TASK PROMPT: Show all lines below holding the string "jaws".

Source data:
++++
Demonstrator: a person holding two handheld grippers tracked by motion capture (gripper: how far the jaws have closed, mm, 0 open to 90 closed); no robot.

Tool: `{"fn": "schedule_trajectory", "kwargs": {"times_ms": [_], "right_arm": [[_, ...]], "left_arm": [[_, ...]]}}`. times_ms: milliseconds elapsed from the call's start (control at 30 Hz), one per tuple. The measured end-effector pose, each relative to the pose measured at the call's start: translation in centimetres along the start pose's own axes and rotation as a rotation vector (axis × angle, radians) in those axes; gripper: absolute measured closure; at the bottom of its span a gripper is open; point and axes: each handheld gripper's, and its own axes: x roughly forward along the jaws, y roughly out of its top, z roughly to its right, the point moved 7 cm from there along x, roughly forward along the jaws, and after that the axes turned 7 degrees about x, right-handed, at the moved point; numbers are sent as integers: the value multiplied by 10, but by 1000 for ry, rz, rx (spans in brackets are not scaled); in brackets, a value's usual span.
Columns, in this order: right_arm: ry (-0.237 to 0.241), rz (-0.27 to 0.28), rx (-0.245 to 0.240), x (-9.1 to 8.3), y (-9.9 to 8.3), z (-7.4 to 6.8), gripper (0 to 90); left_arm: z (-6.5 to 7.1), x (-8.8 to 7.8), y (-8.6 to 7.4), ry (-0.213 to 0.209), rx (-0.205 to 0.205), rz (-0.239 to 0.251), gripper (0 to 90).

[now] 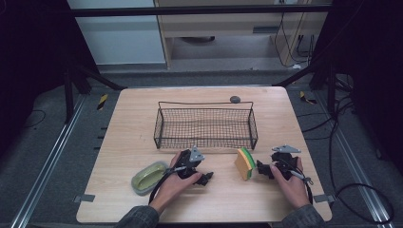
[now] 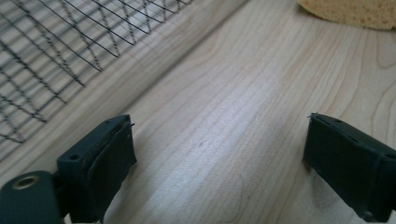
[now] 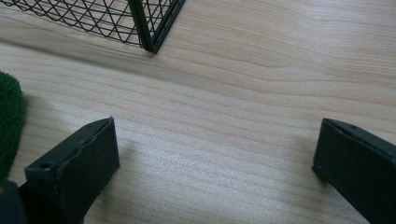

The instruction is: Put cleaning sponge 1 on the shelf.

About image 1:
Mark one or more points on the aluminium floor rail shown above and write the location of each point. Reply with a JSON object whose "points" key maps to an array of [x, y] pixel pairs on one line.
{"points": [[47, 164], [358, 167]]}

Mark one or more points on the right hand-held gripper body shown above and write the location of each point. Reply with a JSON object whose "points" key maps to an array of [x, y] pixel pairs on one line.
{"points": [[285, 161]]}

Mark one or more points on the person's left hand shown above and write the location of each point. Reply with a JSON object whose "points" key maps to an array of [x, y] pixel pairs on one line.
{"points": [[172, 188]]}

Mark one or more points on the white cabinet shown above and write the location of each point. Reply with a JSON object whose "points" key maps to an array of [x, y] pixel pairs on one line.
{"points": [[120, 41]]}

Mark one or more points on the green soap dish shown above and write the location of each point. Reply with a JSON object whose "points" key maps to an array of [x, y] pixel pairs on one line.
{"points": [[149, 178]]}

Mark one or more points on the light wooden desk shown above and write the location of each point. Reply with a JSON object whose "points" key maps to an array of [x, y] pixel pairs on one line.
{"points": [[221, 25]]}

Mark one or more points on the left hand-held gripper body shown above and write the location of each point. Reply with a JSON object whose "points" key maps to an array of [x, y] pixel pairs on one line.
{"points": [[189, 158]]}

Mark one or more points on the person's right hand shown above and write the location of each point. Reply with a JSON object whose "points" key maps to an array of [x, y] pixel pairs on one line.
{"points": [[291, 188]]}

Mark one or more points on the yellow and green sponge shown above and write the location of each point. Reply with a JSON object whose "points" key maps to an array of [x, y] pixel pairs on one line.
{"points": [[245, 163]]}

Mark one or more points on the black metal stand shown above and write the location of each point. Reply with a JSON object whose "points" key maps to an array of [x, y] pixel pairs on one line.
{"points": [[68, 95], [331, 91]]}

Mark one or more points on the black horizontal bar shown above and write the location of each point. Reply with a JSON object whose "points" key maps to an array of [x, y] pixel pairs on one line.
{"points": [[190, 11]]}

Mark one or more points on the small grey round object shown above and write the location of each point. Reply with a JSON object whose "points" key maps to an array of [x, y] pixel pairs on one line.
{"points": [[235, 99]]}

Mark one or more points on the grey table bracket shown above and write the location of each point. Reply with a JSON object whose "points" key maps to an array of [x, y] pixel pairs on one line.
{"points": [[84, 198], [323, 198]]}

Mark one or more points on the yellow and black striped tape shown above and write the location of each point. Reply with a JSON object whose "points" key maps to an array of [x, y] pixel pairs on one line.
{"points": [[307, 98], [102, 102]]}

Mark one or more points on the black curtain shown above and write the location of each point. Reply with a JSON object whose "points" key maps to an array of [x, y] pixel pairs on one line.
{"points": [[31, 63], [374, 63]]}
++++
WRITTEN ANSWER:
Demonstrator: a person holding two handheld grippers tracked by motion capture (gripper: how far the jaws have closed, mm, 0 open to 90 closed); no robot.
Tool: `{"fn": "schedule_trajectory", "kwargs": {"times_ms": [_], "right_arm": [[_, ...]], "left_arm": [[_, ...]]}}`. times_ms: milliseconds elapsed from the call's start (control at 30 Hz), one per tuple. The measured end-effector pose, each relative to the pose measured at the call's start: translation in centimetres along the start pose's own axes and rotation as a rotation vector (axis × angle, radians) in those axes; gripper: absolute measured closure; at the bottom of its span a gripper is open; point and axes: each handheld gripper's, and its own axes: x roughly forward along the jaws, y roughly out of its top, z roughly to its right, the point moved 7 cm from there along x, roughly forward along the jaws, and after that the axes turned 7 degrees about x, right-handed, at the moved point; numbers are sent as integers: the value multiplied by 10, but by 1000 for ry, rz, rx (spans in brackets are not scaled); in brackets, a value's usual span.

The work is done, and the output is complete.